Task item:
Your answer should consist solely of the lines from the first line of the data through the line with "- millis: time", each reproduced exactly.

Supplied data:
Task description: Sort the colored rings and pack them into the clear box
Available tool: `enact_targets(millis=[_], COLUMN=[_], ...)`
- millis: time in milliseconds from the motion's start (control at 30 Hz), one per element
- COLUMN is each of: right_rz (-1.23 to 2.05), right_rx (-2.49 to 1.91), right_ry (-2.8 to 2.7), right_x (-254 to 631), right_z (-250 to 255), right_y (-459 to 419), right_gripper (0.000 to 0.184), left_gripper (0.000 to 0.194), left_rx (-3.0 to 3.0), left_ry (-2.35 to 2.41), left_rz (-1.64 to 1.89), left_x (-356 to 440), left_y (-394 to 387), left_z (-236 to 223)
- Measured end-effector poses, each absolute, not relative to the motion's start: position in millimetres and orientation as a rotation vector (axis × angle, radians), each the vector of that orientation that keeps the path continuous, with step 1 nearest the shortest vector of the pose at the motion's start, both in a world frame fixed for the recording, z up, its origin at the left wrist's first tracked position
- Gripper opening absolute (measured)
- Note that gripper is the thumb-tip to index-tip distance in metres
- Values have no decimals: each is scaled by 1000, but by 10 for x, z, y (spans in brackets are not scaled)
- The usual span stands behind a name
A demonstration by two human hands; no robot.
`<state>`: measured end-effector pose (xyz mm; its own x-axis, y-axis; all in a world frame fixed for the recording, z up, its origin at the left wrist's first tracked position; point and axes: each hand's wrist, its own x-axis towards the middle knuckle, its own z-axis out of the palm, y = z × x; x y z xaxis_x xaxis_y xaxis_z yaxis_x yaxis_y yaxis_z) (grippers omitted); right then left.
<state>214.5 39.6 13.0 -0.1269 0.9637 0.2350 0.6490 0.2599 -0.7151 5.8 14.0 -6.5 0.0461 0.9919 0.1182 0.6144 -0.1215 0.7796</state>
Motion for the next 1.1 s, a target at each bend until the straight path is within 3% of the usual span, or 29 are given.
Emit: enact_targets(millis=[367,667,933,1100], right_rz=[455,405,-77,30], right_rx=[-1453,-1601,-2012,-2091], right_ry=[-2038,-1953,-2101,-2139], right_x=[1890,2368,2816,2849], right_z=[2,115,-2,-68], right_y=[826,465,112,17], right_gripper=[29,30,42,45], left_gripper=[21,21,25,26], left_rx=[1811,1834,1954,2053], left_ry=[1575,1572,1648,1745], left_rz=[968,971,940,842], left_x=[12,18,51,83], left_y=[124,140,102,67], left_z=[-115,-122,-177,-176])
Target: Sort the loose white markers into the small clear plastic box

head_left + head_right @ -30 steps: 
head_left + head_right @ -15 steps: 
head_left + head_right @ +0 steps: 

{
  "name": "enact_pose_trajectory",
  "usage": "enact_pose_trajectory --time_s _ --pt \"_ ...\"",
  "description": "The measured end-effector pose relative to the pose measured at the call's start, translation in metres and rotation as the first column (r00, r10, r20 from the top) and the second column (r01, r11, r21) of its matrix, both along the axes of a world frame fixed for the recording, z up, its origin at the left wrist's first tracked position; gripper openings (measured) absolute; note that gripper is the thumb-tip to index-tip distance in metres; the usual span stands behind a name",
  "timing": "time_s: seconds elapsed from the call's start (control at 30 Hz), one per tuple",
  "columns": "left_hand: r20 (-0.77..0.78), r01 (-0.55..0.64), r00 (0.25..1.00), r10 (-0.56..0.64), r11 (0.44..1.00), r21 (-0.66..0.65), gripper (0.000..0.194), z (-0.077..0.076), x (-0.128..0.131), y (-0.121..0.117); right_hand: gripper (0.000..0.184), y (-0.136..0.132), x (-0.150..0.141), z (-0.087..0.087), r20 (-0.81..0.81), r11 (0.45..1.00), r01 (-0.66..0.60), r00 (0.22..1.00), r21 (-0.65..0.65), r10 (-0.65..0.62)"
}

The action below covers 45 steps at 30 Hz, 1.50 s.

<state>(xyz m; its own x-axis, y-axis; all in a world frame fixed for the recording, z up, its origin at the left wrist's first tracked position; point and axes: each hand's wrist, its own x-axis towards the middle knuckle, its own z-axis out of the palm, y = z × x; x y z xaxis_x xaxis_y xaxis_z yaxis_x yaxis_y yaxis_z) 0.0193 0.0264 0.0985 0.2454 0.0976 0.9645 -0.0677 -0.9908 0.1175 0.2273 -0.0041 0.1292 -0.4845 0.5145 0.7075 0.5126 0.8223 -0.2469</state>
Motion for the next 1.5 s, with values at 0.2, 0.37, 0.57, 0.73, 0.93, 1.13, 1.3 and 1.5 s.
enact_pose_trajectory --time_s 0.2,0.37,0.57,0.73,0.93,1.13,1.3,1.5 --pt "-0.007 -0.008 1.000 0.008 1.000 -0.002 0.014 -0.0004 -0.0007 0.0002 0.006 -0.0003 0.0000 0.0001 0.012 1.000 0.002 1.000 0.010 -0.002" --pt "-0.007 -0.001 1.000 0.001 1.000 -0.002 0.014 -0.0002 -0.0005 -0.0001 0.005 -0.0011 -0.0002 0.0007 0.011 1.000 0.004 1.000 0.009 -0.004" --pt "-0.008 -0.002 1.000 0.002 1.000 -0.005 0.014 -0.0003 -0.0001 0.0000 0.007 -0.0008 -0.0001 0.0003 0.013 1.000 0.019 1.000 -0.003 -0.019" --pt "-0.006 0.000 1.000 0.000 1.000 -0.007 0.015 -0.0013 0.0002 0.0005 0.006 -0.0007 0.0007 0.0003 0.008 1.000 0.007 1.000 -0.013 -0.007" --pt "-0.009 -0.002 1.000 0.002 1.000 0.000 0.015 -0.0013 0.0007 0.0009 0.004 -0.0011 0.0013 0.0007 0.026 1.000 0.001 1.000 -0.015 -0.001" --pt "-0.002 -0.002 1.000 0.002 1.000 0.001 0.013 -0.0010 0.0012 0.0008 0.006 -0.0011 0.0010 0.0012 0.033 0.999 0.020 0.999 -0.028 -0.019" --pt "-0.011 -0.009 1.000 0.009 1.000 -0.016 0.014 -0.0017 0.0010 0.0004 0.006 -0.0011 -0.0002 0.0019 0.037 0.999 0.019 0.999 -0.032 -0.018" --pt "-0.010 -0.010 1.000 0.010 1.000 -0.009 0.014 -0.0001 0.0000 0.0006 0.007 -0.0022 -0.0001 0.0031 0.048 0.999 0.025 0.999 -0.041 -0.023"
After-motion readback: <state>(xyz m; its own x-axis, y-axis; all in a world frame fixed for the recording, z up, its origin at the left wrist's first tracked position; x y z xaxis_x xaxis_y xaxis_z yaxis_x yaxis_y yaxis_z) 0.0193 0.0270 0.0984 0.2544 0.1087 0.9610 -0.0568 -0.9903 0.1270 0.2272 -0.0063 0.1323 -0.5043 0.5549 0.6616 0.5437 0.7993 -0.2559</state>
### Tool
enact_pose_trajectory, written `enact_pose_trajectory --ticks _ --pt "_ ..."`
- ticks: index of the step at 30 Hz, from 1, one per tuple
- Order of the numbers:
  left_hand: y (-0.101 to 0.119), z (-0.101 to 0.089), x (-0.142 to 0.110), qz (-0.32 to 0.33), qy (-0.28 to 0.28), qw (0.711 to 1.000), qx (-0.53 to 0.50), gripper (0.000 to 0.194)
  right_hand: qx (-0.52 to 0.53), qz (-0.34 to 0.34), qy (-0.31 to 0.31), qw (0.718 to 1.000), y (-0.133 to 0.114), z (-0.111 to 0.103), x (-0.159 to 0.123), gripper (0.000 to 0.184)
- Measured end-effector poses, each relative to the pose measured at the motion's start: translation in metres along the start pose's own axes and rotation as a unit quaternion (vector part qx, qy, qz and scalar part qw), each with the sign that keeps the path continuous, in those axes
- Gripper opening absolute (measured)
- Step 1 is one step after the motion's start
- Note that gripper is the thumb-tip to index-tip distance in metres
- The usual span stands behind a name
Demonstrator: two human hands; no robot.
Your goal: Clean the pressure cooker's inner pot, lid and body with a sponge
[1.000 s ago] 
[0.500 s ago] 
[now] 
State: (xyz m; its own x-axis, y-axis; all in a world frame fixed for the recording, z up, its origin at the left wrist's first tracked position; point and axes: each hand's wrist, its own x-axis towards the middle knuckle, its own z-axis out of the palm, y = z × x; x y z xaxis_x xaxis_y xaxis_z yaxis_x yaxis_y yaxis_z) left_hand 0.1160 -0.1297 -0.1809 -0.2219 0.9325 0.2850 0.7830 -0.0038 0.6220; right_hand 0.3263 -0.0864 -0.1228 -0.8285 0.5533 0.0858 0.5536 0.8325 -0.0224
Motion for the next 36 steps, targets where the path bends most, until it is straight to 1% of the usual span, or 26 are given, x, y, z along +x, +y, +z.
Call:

Result of the exercise:
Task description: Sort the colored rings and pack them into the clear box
Available tool: `enact_targets(millis=[_], COLUMN=[_], ...)`
- millis: time in milliseconds from the motion's start (control at 30 Hz), one per element

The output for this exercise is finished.